WHAT TO WORK ON: Find every line in the listing below that includes the word "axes", then give only how many there are.

BEGIN

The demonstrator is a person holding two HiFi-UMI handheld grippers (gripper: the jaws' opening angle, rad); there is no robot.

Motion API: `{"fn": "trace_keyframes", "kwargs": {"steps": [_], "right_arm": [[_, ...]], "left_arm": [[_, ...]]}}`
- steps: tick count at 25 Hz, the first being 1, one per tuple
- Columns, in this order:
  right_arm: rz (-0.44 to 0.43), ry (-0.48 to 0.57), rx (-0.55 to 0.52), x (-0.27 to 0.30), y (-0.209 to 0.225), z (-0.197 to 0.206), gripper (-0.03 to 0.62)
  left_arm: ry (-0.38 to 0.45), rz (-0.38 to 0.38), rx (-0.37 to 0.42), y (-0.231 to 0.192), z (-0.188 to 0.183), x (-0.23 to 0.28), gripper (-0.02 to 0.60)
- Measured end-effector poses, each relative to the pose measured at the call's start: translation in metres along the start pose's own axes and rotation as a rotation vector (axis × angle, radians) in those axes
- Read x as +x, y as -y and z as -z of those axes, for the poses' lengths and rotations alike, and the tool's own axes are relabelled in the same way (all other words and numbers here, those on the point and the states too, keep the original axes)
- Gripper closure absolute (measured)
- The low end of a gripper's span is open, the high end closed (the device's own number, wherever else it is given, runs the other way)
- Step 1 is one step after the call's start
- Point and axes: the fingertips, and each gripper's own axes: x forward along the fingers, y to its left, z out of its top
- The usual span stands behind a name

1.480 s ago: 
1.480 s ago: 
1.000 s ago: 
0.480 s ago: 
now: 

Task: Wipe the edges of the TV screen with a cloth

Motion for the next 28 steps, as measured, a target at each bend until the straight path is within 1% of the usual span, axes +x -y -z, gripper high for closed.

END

YOUR RESPONSE: 4